Seçimleri görmeden HDP'nin B planını tartışmaya başladık. Partisinin seçim barajını aşacağına inanmıyor olmalı ki Demirtaş, seçim planlarından daha çok seçim sonrası planlarını anlatıyor. "B planı" dedikleri şey de açık bir tehdit mesajı; Meclis'e girememeleri halinde Kürt sokağını harekete geçirecekler...

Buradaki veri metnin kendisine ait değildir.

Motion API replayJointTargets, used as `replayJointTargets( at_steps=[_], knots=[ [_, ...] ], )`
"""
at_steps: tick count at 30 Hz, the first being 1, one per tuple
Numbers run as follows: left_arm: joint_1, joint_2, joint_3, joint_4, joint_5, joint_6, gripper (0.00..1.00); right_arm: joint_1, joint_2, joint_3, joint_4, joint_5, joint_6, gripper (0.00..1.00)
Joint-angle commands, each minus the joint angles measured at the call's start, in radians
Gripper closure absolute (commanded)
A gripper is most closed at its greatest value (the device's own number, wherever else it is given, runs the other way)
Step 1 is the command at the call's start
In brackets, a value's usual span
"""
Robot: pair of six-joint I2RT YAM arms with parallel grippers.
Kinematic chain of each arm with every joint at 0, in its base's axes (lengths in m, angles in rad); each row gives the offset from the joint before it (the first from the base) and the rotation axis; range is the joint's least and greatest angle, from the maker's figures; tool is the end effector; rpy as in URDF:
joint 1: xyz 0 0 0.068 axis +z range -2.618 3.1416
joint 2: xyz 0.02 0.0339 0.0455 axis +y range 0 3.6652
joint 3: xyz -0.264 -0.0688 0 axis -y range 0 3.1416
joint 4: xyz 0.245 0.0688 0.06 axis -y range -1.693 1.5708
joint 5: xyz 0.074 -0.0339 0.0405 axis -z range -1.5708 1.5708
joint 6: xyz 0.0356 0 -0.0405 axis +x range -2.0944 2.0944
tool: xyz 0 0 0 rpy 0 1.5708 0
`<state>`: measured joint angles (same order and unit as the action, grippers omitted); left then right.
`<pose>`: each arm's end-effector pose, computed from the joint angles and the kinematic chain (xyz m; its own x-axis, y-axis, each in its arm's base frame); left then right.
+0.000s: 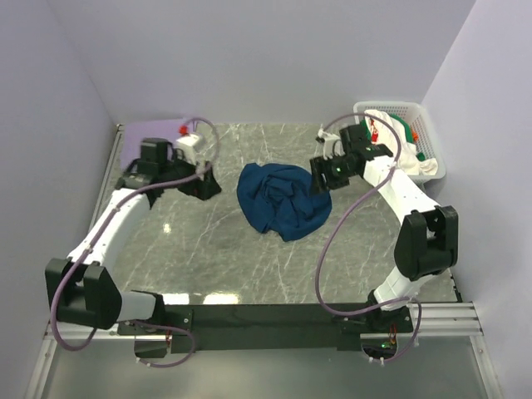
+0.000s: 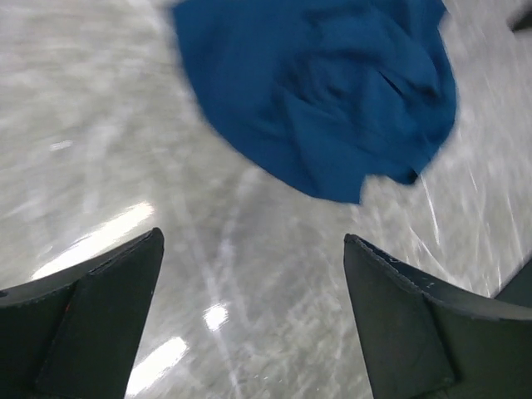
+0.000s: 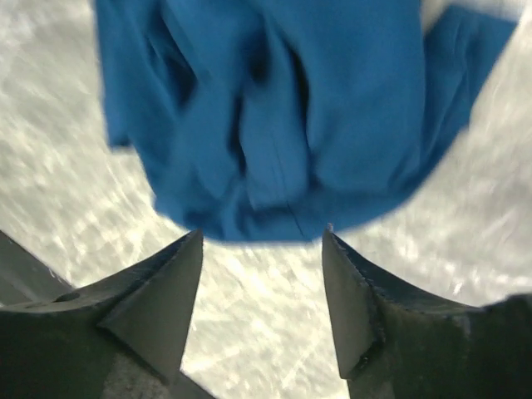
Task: Fold and stack the t-shirts
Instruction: Flatten the tshirt out
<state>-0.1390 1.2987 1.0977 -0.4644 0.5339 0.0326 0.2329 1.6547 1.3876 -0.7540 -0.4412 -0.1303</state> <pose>0.2782 -0.0572 0.3131 -0.5943 0.1115 -0.7965 0.5354 0.7938 -0.2884 0.3368 0.0955 0.2792 -0.7673 -0.3028 -0.5653 -0.5300 0.7957 0.2932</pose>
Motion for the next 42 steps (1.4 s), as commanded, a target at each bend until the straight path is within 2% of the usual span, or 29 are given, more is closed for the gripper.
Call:
replayJointTargets(
  at_steps=[1,4,9,16,19,22,23,25,26,27,29,30,31,36,39,40,42],
  knots=[
    [-0.129,0.048,-0.027,0.056,0.003,0.131,0.07,-0.023,-0.032,-0.102,-0.024,-0.062,-0.071,0.36],
    [-0.241,0.135,-0.012,0.052,-0.043,0.197,0.11,-0.021,-0.030,-0.183,-0.004,-0.094,-0.078,0.38],
    [-0.402,0.255,-0.025,0.141,-0.114,0.306,0.14,-0.021,0.022,-0.257,0.028,-0.149,-0.029,0.41],
    [-0.556,0.327,-0.159,0.334,-0.225,0.513,0.17,-0.027,0.114,-0.306,0.130,-0.152,0.047,0.40],
    [-0.585,0.388,-0.165,0.374,-0.302,0.555,0.19,-0.030,0.171,-0.308,0.153,-0.148,0.069,0.45],
    [-0.585,0.436,-0.160,0.418,-0.359,0.572,0.25,-0.058,0.214,-0.292,0.177,-0.137,0.099,0.57],
    [-0.583,0.445,-0.160,0.418,-0.365,0.592,0.28,-0.070,0.223,-0.277,0.176,-0.142,0.103,0.67],
    [-0.583,0.464,-0.145,0.394,-0.380,0.605,0.47,-0.110,0.235,-0.254,0.154,-0.139,0.101,0.80],
    [-0.583,0.462,-0.136,0.377,-0.380,0.604,0.54,-0.124,0.235,-0.231,0.141,-0.151,0.095,0.97],
    [-0.579,0.455,-0.136,0.360,-0.380,0.606,0.69,-0.142,0.229,-0.222,0.127,-0.155,0.090,1.00],
    [-0.565,0.403,-0.139,0.288,-0.352,0.604,0.81,-0.191,0.191,-0.210,0.091,-0.169,0.066,1.00],
    [-0.539,0.378,-0.144,0.270,-0.304,0.595,0.93,-0.205,0.150,-0.208,0.084,-0.172,0.057,1.00],
    [-0.519,0.325,-0.144,0.241,-0.272,0.581,0.97,-0.227,0.127,-0.208,0.067,-0.174,0.037,1.00],
    [-0.390,0.203,-0.144,0.089,-0.157,0.536,0.99,-0.227,0.010,-0.231,0.031,-0.197,-0.028,1.00],
    [-0.314,0.160,-0.147,0.026,-0.109,0.552,0.99,-0.205,-0.004,-0.260,0.038,-0.186,-0.045,0.86],
    [-0.294,0.157,-0.142,0.003,-0.095,0.559,0.99,-0.196,-0.004,-0.266,0.050,-0.182,-0.046,0.71],
    [-0.234,0.165,-0.122,-0.049,-0.078,0.582,0.99,-0.172,0.007,-0.275,0.065,-0.172,-0.039,0.61]
  ],
)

İster A planı, ister B Planı olarak ifade edilsin, bence HDP'nin
asıl sorunu, bir demokrasi planına sahip olmaması. Oysa HDP'nin
seçimlere parti olarak katılma kararı. ilk günlerde en çok AK Parti
ve çözüm sürecini destekleyen çevreleri endişelendirdi. HDP'nin
Meclis'te bulunması gereğine HDP'den daha çok iktidar partisi
inanıyordu. Öyle ki Doğan grubu ile Cemaat medyası, hükümetin
Apo'yu araya koyarak HDP'yi risk almadan, gerilimsiz bir şekilde,
yine bağımsız adaylarla Meclis'e sokmasından korkuyordu.
Tabii PKK ve HDP'nin çözüm sürecini öncelemediği sonradan
anlaşıldı. Cemaat ve CHP ile hızla bir araya gelen HDP, eski
Türkiye koalisyonuna katılarak hükümeti bile şaşırttı. Bu
koalisyonun demokratik bir programa sahip olmadığını sanırım
anlatmaya gerek yok. Bu yapıları statükocu olarak tanımlamak da
fazla iyimser bir analiz olur. Bu ittifak, eski siyasal sistemi
korumanın da ötesinde gayrimeşru bir vesayet şebekesini savunmaya
ve onu siyasal sistemimize hakim kılmaya çalışıyor. 7 Haziran
seçimlerine demokrasi programıyla değil, vesayet programıyla
giriyorlar. Çözüm sürecini sahiplenen çevreleri rahatsız eden de
budur, yoksa HDP'nin Meclis'e girecek olması değil.